Comme vous venez de le voir les phrases prennent leur temps pour dérouler leur propos. Le récit peut paraître lent ou alambiqué mais il y a un artifice qui nous tient en haleine. De temps à autre apparaît un texte en italique, un petit paragraphe par-ci, un autre par-là. On ne sait pas bien qui s'exprime, à quel moment de l'histoire il se situe. Progressivement les deux récits se rejoignent et le lecteur comprend. Une énigme doucement est résolue et la chose qui embarrassait le narrateur est dévoilée. Tout se joue naturellement dans ce triangle de la mère et de la fille, de la cheffe et du jeune garçon, et du jeune garçon avec ces figures féminines. Un drame se prépare, s'annonce, se produit. Et il y a l'après-drame.

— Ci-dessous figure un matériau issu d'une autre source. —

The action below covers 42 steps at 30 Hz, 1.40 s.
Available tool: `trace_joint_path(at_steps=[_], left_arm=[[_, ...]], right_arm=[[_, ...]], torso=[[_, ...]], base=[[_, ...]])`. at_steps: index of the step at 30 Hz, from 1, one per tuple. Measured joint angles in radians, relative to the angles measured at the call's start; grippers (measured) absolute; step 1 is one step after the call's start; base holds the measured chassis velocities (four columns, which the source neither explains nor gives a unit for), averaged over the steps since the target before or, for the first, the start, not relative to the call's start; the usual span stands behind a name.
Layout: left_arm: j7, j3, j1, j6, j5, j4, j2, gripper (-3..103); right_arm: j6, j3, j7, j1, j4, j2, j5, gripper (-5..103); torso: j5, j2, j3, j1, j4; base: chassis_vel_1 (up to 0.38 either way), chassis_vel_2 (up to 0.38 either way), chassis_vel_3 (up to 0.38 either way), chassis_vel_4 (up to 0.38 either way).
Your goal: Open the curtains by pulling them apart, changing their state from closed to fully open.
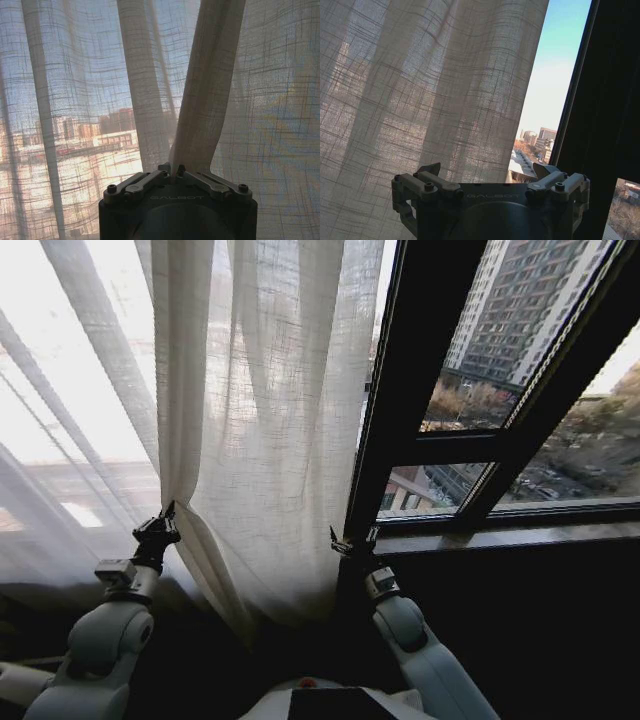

On peut dire, en quelque sorte que le roman est fidèle à la vie. Dans la vie il se produit des drames mais tout ne s'arrête pas là. Il y a toujours une suite aux choses, et la manière dont on vit l'après. Continue-t-on de faire la cuisine ? Et d'apprécier l'art de celui ou celle qui fait la cuisine ? L'amitié, et le franchissement du seuil adulte, sont joliment peints dans ce texte. Et les personnages, tout d'une pièce, sont magnifiques.

Comme je l'évoquais au début de cet article, j'ai pris plaisir à retrouver une Françoise au début du roman. Tout comme chez Proust, la cuisinière de la maison où notre cheffe - encore enfant - est employée, maintient une relation ambiguë, axée sur la culpabilisation, avec les maîtres de la maison. J'en ai ri et me suis dit qu'il faudrait que je relise un peu les quatre cent coups du personnage de Proust. Eh oui, Marie NDiaye sculpte des personnages intemporels, dotés de droiture, de dignité, de vilenie, de jalousie... Et vous l'aurez compris, je n'ai qu'une envie désormais, me plonger dans ses autres romans. Car, il m'a semblé, que tout comme son personnage, l'écrivaine est en quête d'excellence, dans l'épure. Comment ne pas être ravi ?!

LA CHEFFE, ROMAN D'UNE CUISINIÈRE
Marie NDiaye

éd. Gallimard 2016

La photographie de Marie NDiaye apparaissant en tout début d'article est de Martin Bureau.